Тимофей всё чаще думал о Маше, стал раздражаться, когда дела службы подолгу не позволяли видеться с ней. Он всё ещё не решался дать определения своему чувству, не был готов назвать это чувство тем словом, которое раз и навсегда всё расставило бы на свои места, но уже знал: она ему нужна. Видеть и слышать её каждый день, прикасаться к ней – это были целомудренные прикосновения, без попыток возбудить в ней страсть, – говорить с ней, о чём угодно, лишь бы она была рядом и слушала его, стало для него потребностью ежедневной. Обстоятельства же складывались так, что желанные встречи были не так уж часты. В душе у Маши тоже шла внутренняя работа, она всё больше привязывалась к Тимофею и, даже зная, что он долго не показывается лишь потому, что его держит служба, всё-таки обижалась на его долгое отсутствие, скучала, расстраивалась, томилась ожиданием. Маша тоже не могла ещё словами определить свои чувства и отношение к Тимофею, просто ей хотелось всегда быть рядом с ним, делиться своими мыслями, рассказывать о том, где она была и что делала, слушать, что интересного произошло у него, когда он был не с ней, и это стало не только привычкой – необходимостью; когда он замолкал, думая о чём-то своём, ей хотелось слышать, о чём он думает. Ей нравилось, когда он прикасался к ней своими большими сильными руками, она любила прислониться к нему и, согревшись его теплом – последнее время она постоянно зябла, – слушать его. Так лава их чувств постепенно закипала для того, чтобы в назначенное судьбою время этот вулкан взорвался, и дай бог, чтобы в этот миг они нашли правильное решение, чтобы этот огонь не сжёг их.

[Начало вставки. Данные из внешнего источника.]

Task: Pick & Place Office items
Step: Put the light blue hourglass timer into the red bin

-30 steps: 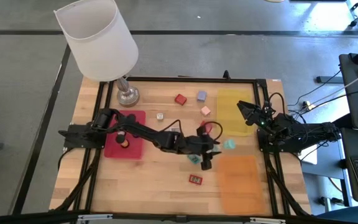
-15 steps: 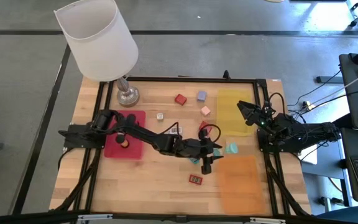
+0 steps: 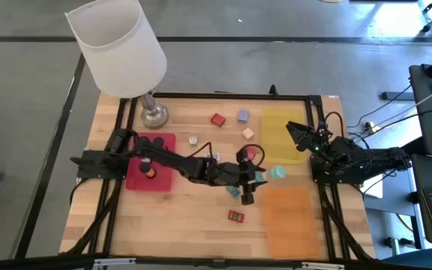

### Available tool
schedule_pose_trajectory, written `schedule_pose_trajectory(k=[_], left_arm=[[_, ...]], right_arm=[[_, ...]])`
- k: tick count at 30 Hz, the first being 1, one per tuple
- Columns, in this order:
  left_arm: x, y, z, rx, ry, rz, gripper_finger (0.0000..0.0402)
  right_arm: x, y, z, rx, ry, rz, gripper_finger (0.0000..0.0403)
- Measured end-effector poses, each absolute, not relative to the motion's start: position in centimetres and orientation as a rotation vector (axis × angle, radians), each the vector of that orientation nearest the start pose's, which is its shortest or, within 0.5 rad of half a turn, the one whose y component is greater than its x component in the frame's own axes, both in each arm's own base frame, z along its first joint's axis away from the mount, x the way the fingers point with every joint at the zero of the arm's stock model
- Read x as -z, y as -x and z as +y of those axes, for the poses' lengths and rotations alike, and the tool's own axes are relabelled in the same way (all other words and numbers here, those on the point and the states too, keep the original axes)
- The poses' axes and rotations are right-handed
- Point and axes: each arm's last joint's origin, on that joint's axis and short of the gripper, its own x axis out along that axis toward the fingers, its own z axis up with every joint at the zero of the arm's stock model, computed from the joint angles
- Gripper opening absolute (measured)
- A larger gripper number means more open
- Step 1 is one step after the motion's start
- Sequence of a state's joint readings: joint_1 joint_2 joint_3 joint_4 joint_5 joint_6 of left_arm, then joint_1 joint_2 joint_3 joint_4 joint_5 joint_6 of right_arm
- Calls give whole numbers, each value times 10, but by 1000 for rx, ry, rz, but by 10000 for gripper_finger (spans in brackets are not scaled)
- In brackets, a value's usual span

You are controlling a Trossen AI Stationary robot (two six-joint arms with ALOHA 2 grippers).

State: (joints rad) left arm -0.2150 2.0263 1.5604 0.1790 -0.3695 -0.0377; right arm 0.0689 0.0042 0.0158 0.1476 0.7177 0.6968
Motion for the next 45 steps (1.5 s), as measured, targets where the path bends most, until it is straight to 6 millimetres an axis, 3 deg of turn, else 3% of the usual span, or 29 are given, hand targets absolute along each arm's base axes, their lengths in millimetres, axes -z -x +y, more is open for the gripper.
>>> schedule_pose_trajectory(k=[17,22,27,31,41,45], left_arm=[[-261,-448,-82,-235,-130,447,173],[-260,-446,-80,-277,-70,456,173],[-254,-440,-78,-354,21,521,173],[-252,-436,-77,-400,40,559,173],[-253,-435,-66,-418,27,585,173],[-251,-434,-61,-377,42,621,173]], right_arm=[[-182,-90,-13,570,-733,-370,281],[-182,-90,-13,569,-743,-374,281],[-182,-89,-13,554,-929,-441,281],[-182,-91,-12,448,-1128,-465,281],[-182,-93,-7,272,-1290,-406,281],[-186,-93,-6,216,-1184,-375,281]])
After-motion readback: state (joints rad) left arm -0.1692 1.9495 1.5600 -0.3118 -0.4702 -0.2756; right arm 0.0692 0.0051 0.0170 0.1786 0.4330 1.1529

В растерянности пребывала лишь Галина Матвеевна. Он видела глазами стороннего, но заинтересованного человека: назревает то, что, по её мнению, потребует материнского вмешательства. Как бы ни нравился ей Тимофей, но женский опыт постоянно напоминал, что благодатные порывы любви слишком часто оборачиваются большими разочарованиями, если не трагедией, для таких юных созданий, как Маша. Мужское благородство зачастую быстро испаряется, когда наступает момент принять на себя ответственность. Даже большая разница в возрасте мало смущала её, с этим бы она смирилась, но она представить себе не могла, что будет с Машей, если всё окажется только игрой, миражом, обманом. Порой её тревожила мысль и о том, что, если Маша и любит, или думает, что любит Тимофея сейчас, надолго ли её хватит, когда в их отношениях возникнут тривиальные заботы о быте. А дети?
Для Галины Матвеевны всё как бы замерло в ожидании: что-то будет?
В последних числах декабря у Чумакова выдался свободный день, и он пригласил дам в кино на премьерный показ нового фильма. Но именно в этот день у Галины Матвеевны случилась срочная работа, и она осталась корпеть над своими переводами. Когда после сеанса Тимофей и Маша привычно прогуливались по Тверскому бульвару, она напомнила ему об обещании показать ей свою квартиру. «Сейчас день, никто ничего предосудительного в этом не увидит, и ты вполне можешь пригласить меня к себе», – хитро заглядывая ему в глаза, сказала она. Тимофей был настроен в этот день на другую волну, но не хотел и того, чтоб она думала, будто он что-то скрывает от неё. Потянув на себя тяжёлую дверь парадного, он пропустил Машу вперёд, вошёл следом. Сегодня было дежурство Марии Ивановны. Увидев Чумакова с девушкой, пожилая женщина обрадовалась: наконец-то этот милый и обходительный молодой человек перестанет сидеть бобылём в своей квартире, наконец-то будет кому присмотреть за ним. «Только девчушка уж больно молода, – подумала Мария Ивановна, – может, родственница, не припомню, чтобы видела её раньше».